Strategy: Rule of 3 Admins to Save Your Sanity
The idea came up in this Hacker News thread, commenting on a 37signals interview, that having three system administrators is the minimum optimal number of admins. Everyone wants to lower their costs by having each admin administer a lot of machines. The problem is when you have fewer than three admins you can never get a break from the constant corrosive pressure of always being on call. When every moment of your life you are dreading the next emergency, it eats at you. Having three admins solves that problem. With three admins you can:
- Go on a real vacation. The two remaining admins can switch off being on call.
- Not be on call all the time.
A larger shop will naturally have more admins so it's not as big an issue, but at smaller shops trying to minimize head count, carrying three admins (or people in those roles) might be something to consider.
Reader Comments (6)
Well, even two admins is better than one, in terms of allowing coverage. In fact, its probably best to hire two off the bat, so that they can squash overly "creative" solutions from being incorporated into the core infrastructure.
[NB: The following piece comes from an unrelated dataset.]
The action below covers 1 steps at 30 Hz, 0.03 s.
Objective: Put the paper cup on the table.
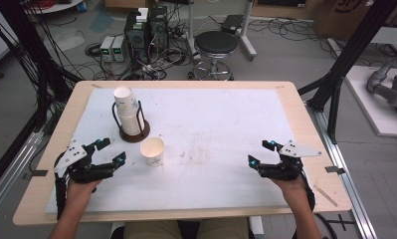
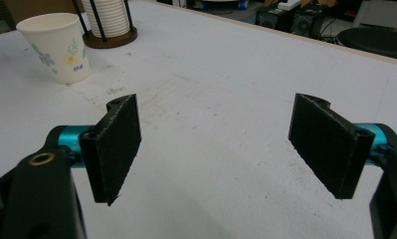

For 24/7 coverage in a NOC, typically you need 5 people to cover the 21 weekly shifts (if everyone works 8-hour shifts). 3 admins might do it, but it means you're either on for an entire weekend or 2 weekends in 3, and 1-2 nights per week as well.
In this market, it may be hard to justify 5, but 3 is a recipe for burnout.
The banchmark given to me by Didier Charvet, former CTO of Dutch cellco Dutchtone, was that you need 7 admins to provide 24/7 coverage. Of course, telcos have higher overheads and more gold-plated than web companies.
wow, its been said finally.
This is why Im no longer an admin even though I love the work.
Jerry and Fazal: You're both right that it definitely takes more than 3 people to run a 24/7 NOC type environment. The environment we have at 37signals is orders of magnitude smaller than that type of environment however, and the volume of alerts that we have to respond to (low) means that we can get by with 3 people just fine.
We currently do 1 week on-call rotations, but on-call for us simply means that we need to be able to respond to an alert in low single digit minutes, not that we need to stay home and watch a monitoring system. We all have 3g cards and laptops and are able to respond pretty quickly while still being able to live a mostly normal life even when on-call.
Mark, I find it odd that you are associating normal life with being able to deliver low single digit response times to alerts an average of 1 day out of 3.
I was impressed by the interview, particularly the automation, maximal utilization of 37signal's infrastructure, and the environment that seems to encourage strong creative thought.
But I'm still puzzled by the 37signals disconnect of being able to publish books like Rework, which rightly force a rethink of work practices, yet forget the equally as important and creative operational end of the business. To me it seems that the combination of Rework and a 1:3 ratio devalues your work versus that of the development team that's encouraged to work no more than an 8hr day on average.
Perhaps you can help by quantifying what a "low" number of alerts is? While on call do you get alerted only for critical or near critical conditions (what's the SNR?) If you're talking 1-2 interrupts per week that are resolved in a few minutes, that might be ok, but sustained 20+/wk seems wrong.
Have you discussed what happens if the on-call person can't respond for some reason? Do you have automated escallation or failback notification for this case? If yes, then aren't it looks like 2 people are on call to me. If no, how do you manage critical events?